I strongly disagree with the idea that validation sets are central to machine learning. The whole point of machine learning (usually) is to predict things well. Validation sets are merely one technique among many to gauge how well your predictions are doing. Because they are so easy, they are very common. But just because they are common doesn't mean they are central to the field. There are many other techniques out there, like Bayesian model selection (as the author mentions at the end).
Good to see Bayesian model selection get a mention. Bayesian model averaging is pretty interesting, too, in that it comes, in a sense, with built-in protection against overfitting.
I still think there is something quite fundamental, though, about validation sets and other related resampling-based methods for estimating generalisation performance (cross-validation, bootstrap, jackknife and so on).
The built-in picture you get about predictive performance from Bayesian methods comes with strong caveats -- "IF you believe in your model and your priors over its parameters, THEN this is what you should expect". Adding extra layers of hyperparameters and doing model selection or averaging over them might sometimes make things less sensitive to your assumptions, but it doesn't make this problem go away; anything the method tells you is dependent on its strong assumptions about the generative mechanism.
Most sensible people don't believe their models are true ("all models are false, some models are useful"), and don't really fully trust a method, fancy Bayesian methods included, until they've seen how well it does on held-out data. So then it comes back to the fundamentals -- non-parametric methods for estimating generalisation performance which make as few assumptions as possible about the data and the model they're evaluating.
Cross-validation isn't the only one of these, and perhaps not the best, but it's certainly one of the simplest. One thing people do forget about it is that it does make at least one basic assumption about your data -- independence -- which is often not true and can be pretty disastrous if you're dealing with (e.g.) time-series data.
I agree. As a Bayesian hoping to understand my data, P(X|M1) is useful: it's the probability I have for X under M1's modelling assumptions. Of course M1 is an approximation, but that's how science is done. You get to understand how your model behaves, and you may say "Well, X is a bit higher than it should be, but that's because M1 assumes a linear response, and we know that's not quite true".
Bayesian model averaging entails P(X) = P(X|M1)P(M1) + P(X|M2)P(M2). It assumes that either M1 or M2 is true. No conclusions can be derived from that. It might be useful from a purely predictive standpoint (maybe) , but it has no place inside the scientific pipeline.
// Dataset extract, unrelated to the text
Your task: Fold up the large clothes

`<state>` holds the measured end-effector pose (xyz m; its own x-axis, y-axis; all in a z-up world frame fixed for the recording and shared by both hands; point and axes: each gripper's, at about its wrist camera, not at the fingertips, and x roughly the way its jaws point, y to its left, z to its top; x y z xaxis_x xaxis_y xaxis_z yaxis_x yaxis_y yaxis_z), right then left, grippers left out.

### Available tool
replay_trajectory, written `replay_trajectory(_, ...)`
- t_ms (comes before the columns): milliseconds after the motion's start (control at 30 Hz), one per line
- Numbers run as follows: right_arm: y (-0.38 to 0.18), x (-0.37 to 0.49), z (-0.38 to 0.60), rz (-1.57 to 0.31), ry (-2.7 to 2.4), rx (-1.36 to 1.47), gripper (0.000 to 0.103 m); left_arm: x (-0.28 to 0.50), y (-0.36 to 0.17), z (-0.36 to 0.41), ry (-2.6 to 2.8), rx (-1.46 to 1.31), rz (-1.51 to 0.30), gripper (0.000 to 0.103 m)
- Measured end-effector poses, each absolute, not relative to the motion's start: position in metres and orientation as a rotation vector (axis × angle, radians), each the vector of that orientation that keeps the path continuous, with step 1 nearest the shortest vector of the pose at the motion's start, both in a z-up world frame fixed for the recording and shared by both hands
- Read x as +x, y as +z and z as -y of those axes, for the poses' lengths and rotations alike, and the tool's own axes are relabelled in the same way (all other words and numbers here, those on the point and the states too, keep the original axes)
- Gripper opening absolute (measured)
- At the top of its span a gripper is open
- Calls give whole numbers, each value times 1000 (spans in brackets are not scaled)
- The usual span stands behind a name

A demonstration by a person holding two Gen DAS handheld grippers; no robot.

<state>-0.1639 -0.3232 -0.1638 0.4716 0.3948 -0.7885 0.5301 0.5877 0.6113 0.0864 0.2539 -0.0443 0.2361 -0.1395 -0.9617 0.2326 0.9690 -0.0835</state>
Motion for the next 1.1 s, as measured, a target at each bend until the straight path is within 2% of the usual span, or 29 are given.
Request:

There is a related quantity which is P(M1)/P(M2). That's how much the data favours M1 over M2, and it's a sensible formula, because it doesn't rely on the abominable P(M1) + P(M2) = 1
Yeah good perspective -- I guess I was thinking about this more from the perspective of predictive modelling than science.
Model averaging can be quite useful when you're averaging over versions of the same model with different hyperparameters, e.g. the number of clusters in a mixture model.
You still need a good hyper-prior over the hyperparameters to avoid overfitting in these cases though, as an example IIRC dirichlet process mixture models can often overfit the number of clusters.
Agreed that model averaging could be harder to justify as a scientist comparing models which are qualitatively quite different.
Model averaging can be quite useful when you're averaging over versions of the same model with different hyperparameters, e.g. the number of clusters in a mixture model.
Yeah, but in this case, there's a crucial difference: within the assumptions of a mixture model M, N=1, 2, ... clusters do make an exhaustive partition of the space, whereas if I compute a distribution for models M1 and M2, there is always M3, M4, ... lurking unexpressed and unaccounted for. In other words,
P(N=1|M) + P(N=2|M) + ... = 1
but
P(M1) + P(M2) << 1
Is the number of clusters even a hyperparameter? Wiki says that hyperparameters are parameters of the prior distribution. What do you think?
Great explanation. I would like to add to this, that held-out data is often used in Bayesian learning too - for example, in cases when you intentionally over-specify the model (adding more parameters than might be needed) because you don't really know what the best model might be. The inference goes until the likelihood on held-out data keeps increasing. Example, gesture recognition in Kinekt. If someone finds this info useful, I also recommend Coursera course on Probabilistic Graphical Models.
> Validation sets are merely one technique among many to gauge how well your predictions are doing
In Andrew Ng's "Machine Learning" offering on Coursera he talks about having three sets of data:
1. Training data. He uses this for fitting most model parameters.
2. A second set for "more general" analyses -- judging the effects of additional data, regularisation parameters, neural-network topology etc. Performance on this data is used to decide which model to use and how to use it.
3. A third set to estimate how good the choice of model is.
The theory is that the parameters in #1 are fitted to the training data, and the model choice is "fitted" to the data in #2. Even though we think (hope?) that the inferences made in those two steps will generalise reasonably well, we should still expect measures of fit from those analyses to be optimistic. We need a set that has not been used for calibration to reliably estimate how good our model will be on data in the field.
Validation is a method to control for over-fitting, but over-fitting isn't a danger to all projects. Suppose we know that our dataset is iid normally distributed with known sigma. Using all available data to find the mean doesn't put us in danger of overfitting. And if you would like a posterior on the true disposition of the mean, there are ways to produce that.
Generally we're in danger of overfitting when the cardinality of our data is comparable to or less than the cardinality of our parameters (including meta-parameters like which model to select).
What I just described is a perspective derived from Bayesian model selection. But Bayesian model selection encompasses other types of model selection; it need not be considered a separate path.
You are correct that validation sets are only one technique. But, the concept of validation, and the reasoning/justification to do it is an absolutely central idea. What is the point of a model that doesn't aim to generalize?